A freely-available software developed by US researchers promises to track stolen laptops through the Internet, and even click a photograph of the thief.

Engineers at the University of Washington have dubbed the new theft-protection tool ‘Adeona’, after the Roman goddess of safe returns, and it can be downloaded for Linux, Windows, and Mac at adeona.cs.washington.edu.

“Adeona is free and easy to install, so anyone who owns a laptop, or even a small company, can use it to track their assets,” said researcher Gabriel Maganis. “We’re really hoping laptop users all over the world will install it on their machines.”

Once Adeona is installed, the notebook PC will occasionally send its Internet protocol address and related information to OpenDHT, a free online storage network. This information can be used to establish the computer’s general location.

On a Mac, Adeona also uses the computer’s internal camera to take a photo that it sends to the same server. All the actions are done discreetly, without letting the user know.

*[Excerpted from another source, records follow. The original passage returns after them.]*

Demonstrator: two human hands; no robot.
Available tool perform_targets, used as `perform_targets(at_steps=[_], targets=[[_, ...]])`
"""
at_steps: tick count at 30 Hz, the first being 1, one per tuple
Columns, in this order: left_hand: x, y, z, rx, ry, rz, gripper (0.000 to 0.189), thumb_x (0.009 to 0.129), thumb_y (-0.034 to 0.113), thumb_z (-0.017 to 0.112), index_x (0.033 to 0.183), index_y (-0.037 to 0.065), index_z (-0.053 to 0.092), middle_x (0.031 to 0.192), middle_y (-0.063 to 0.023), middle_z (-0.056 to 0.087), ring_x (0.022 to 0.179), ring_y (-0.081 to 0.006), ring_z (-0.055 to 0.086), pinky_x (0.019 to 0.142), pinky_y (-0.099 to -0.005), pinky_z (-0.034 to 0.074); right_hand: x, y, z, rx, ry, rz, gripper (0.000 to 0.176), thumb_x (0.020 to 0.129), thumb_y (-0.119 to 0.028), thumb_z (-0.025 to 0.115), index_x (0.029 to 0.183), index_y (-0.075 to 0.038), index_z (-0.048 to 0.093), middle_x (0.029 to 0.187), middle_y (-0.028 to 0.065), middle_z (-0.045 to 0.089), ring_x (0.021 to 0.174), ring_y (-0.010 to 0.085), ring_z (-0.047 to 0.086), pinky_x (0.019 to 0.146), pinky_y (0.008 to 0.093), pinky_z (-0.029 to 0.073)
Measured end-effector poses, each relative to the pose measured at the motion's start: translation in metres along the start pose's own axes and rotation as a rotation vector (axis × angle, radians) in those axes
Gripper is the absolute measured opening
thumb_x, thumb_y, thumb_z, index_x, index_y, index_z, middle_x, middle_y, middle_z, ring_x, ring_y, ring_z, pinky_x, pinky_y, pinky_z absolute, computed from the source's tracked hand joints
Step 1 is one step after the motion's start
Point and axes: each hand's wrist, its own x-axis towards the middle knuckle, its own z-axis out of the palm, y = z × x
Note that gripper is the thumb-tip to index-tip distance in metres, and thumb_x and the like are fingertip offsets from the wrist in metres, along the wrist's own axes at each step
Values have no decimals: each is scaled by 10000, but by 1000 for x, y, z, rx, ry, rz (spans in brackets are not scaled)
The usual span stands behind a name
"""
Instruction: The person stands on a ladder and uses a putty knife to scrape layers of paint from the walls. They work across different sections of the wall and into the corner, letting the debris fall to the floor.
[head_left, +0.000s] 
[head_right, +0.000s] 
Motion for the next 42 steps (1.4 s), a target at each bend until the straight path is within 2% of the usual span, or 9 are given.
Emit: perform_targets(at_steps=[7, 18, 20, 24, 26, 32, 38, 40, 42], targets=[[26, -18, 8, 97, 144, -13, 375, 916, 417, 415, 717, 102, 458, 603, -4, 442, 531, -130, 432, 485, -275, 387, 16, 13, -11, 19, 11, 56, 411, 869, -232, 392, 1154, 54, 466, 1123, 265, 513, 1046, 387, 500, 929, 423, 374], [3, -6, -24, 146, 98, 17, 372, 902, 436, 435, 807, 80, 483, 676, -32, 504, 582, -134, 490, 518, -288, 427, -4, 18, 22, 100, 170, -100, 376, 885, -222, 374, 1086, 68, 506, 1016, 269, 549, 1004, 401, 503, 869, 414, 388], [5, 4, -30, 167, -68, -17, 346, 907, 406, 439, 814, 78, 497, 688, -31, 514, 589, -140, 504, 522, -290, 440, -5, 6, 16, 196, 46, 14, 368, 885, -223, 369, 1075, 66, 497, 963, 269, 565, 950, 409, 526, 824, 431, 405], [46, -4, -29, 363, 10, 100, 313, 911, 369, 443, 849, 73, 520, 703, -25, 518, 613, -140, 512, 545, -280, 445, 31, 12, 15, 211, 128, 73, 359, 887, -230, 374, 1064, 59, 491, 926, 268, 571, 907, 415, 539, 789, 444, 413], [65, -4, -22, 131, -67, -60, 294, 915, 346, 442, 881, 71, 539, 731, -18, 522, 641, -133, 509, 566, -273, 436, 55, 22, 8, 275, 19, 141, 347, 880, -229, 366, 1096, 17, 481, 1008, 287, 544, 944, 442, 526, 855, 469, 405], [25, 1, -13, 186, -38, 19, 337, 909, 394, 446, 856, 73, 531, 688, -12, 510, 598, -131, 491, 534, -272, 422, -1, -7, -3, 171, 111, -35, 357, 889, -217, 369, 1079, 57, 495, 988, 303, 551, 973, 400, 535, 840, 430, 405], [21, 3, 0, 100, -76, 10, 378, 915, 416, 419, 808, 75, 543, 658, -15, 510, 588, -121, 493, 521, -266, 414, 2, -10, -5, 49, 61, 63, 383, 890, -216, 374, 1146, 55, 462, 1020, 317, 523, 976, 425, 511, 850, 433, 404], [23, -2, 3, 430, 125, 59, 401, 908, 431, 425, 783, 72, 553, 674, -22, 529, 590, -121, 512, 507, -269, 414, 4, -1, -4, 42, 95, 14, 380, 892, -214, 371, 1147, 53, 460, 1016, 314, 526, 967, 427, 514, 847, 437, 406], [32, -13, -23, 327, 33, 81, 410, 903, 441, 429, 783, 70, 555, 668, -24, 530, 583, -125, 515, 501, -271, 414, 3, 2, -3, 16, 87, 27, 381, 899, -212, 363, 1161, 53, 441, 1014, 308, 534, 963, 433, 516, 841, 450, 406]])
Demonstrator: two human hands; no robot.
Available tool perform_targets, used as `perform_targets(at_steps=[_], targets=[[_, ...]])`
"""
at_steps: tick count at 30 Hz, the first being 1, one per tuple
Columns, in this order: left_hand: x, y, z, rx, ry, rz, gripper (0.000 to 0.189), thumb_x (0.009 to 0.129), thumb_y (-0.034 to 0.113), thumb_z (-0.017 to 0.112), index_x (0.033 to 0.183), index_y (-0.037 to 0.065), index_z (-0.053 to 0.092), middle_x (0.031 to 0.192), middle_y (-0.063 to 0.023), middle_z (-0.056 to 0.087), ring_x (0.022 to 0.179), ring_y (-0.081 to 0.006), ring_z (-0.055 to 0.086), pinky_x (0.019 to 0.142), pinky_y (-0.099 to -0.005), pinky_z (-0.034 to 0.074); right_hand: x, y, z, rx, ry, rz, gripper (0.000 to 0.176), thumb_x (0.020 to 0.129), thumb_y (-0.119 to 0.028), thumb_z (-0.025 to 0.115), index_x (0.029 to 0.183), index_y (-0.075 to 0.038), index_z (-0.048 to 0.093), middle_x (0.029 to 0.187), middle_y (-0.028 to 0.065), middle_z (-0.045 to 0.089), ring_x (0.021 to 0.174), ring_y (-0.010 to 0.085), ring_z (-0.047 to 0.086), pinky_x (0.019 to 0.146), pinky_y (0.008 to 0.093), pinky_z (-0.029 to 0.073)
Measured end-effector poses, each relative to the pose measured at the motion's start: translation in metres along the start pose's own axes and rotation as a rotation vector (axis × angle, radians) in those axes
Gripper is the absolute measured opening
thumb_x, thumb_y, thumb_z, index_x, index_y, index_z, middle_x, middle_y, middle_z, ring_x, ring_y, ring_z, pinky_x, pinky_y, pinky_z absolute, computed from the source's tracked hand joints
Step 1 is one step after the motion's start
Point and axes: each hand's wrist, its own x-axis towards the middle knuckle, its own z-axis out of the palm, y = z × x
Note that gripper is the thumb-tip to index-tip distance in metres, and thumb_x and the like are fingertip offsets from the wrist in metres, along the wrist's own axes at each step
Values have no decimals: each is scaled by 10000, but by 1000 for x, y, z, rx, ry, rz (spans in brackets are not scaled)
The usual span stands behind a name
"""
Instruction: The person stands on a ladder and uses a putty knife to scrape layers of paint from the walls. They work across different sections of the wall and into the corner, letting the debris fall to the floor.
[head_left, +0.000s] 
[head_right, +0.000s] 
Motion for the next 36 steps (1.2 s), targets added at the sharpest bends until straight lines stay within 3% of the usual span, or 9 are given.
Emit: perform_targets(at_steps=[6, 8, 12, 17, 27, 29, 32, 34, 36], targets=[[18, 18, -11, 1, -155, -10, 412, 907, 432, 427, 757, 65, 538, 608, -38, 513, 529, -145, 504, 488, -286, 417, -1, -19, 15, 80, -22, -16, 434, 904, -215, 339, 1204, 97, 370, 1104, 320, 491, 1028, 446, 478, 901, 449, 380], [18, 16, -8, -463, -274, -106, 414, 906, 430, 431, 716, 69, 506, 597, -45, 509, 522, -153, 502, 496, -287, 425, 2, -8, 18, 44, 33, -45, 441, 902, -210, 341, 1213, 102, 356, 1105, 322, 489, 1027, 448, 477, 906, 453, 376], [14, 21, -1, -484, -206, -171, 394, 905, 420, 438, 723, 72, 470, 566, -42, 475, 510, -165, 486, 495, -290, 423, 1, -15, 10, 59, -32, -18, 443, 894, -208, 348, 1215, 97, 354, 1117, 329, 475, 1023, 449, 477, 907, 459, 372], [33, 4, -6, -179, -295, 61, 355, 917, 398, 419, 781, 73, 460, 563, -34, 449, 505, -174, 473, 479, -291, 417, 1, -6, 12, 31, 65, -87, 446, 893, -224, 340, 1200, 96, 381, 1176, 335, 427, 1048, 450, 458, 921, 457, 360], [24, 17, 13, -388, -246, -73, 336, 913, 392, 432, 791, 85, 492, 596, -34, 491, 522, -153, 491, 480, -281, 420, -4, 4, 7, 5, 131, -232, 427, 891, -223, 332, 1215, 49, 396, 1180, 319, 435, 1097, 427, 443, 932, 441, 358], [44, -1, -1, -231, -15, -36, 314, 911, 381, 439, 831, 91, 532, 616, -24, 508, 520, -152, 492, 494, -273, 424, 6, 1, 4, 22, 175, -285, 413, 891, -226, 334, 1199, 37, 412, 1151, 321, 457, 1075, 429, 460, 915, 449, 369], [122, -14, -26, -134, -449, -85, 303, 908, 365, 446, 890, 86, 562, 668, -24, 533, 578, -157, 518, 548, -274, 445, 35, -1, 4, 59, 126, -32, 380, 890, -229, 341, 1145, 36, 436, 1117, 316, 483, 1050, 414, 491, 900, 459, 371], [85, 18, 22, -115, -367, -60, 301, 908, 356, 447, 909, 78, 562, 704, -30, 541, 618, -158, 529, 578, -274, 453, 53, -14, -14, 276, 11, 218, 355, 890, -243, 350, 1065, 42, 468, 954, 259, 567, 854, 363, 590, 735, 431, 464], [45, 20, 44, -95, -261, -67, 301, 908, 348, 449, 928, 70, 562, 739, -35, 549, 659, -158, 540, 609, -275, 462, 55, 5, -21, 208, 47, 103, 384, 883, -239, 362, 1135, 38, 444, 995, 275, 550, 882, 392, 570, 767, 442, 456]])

And the information is secure and discreet. Adeona scrambles the data, so it must be deciphered using a password known only by the owner who set up the account.

The technology’s open-source nature also means it could be adapted for use in cellphones and other mobile devices. The boffins say they have already received requests for an iPhone version.
Adeona only requires downloading and installing a small software client. Adeona is free to use.